Нас обучали делать всё — даже почечную блокаду. Всё своими руками, учились во время работы. То, с чем сейчас сразу на операцию отправляют, мы раньше вылечивали сами, не резали. Потом меня перевели по работе в село Хапчеранга (Кыринский район — ред.). Там я была год, дочь Оля пошла там в садик. В Хапчеранге рудник, пыль и радиация большая — решили вернулись в Алтан. В больницу не смогла устроиться, штат был полный, пошла в детский садик.
Листаю трудовую книжку Зинаиды Митрофановны, там — поощрения за тушение огня, за работу дежурной, за добросовестное отношение. Всё это выведено чернилами на тонкой жёлтой бумаге — хрупкая история, которую лишний раз боишься трогать, чтобы не навредить.

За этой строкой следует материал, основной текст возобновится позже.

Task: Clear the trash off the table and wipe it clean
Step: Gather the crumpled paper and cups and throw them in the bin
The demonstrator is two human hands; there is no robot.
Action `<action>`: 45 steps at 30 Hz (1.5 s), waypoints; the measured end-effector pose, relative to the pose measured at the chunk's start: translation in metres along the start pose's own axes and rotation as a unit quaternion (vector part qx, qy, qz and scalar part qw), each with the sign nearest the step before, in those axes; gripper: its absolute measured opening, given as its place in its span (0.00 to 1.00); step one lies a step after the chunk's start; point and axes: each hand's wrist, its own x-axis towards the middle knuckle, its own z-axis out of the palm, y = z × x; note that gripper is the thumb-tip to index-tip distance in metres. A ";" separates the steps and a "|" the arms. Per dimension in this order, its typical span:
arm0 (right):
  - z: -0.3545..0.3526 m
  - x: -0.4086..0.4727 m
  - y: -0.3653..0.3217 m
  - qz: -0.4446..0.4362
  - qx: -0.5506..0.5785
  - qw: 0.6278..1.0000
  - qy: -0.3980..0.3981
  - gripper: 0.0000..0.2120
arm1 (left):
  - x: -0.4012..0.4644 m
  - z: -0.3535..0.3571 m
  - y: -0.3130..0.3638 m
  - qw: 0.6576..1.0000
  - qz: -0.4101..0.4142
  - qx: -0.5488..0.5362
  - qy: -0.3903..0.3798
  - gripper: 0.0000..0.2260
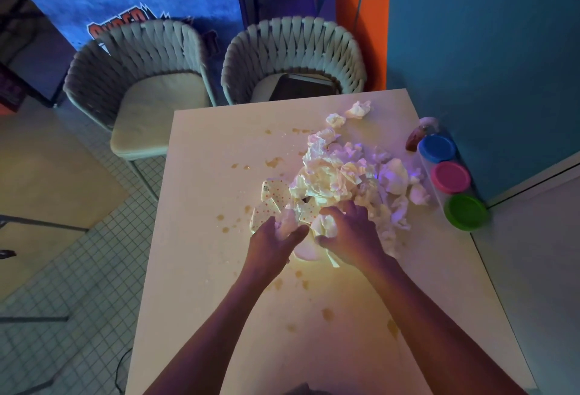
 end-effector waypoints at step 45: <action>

— Но стремление шить у меня было сохранялось, покупала обрезы ткани, выкройки. Выписывала журналы, делала платья. Вале, младшей дочке, сшила платье на выпускной — для этого купила шёлк, нашла схему модного платья: расклешённого, рукава-фонарики, бабочки на груди и бантик с бисером. И всё своими руками.
Раньше люди были более ответственные. У нас как-то весело всё было, с душой. И учились хорошо, и работали. Военные люди — они с закалкой. Надо работать, надо стремиться, заработать, стать человеком. Была мотивация, понимали, что всё зависит от самих себя. Постоянно что-то делали, хватались за всю работу. Стремились. А сейчас поглядишь на людей — есть, что есть, есть, что пить, люди обленились, расслабились.
Мы раньше и переписывались с родственниками письмами, это лучше, чем звонки. Недавно вместе с Олей вспоминали сидели. Достанешь бумагу, прочитаешь строчки, вот словно и поговорили, воспоминания остаются. Словно с живым человеком пообщались.
И так сохраняешь память, не забываешь ничего.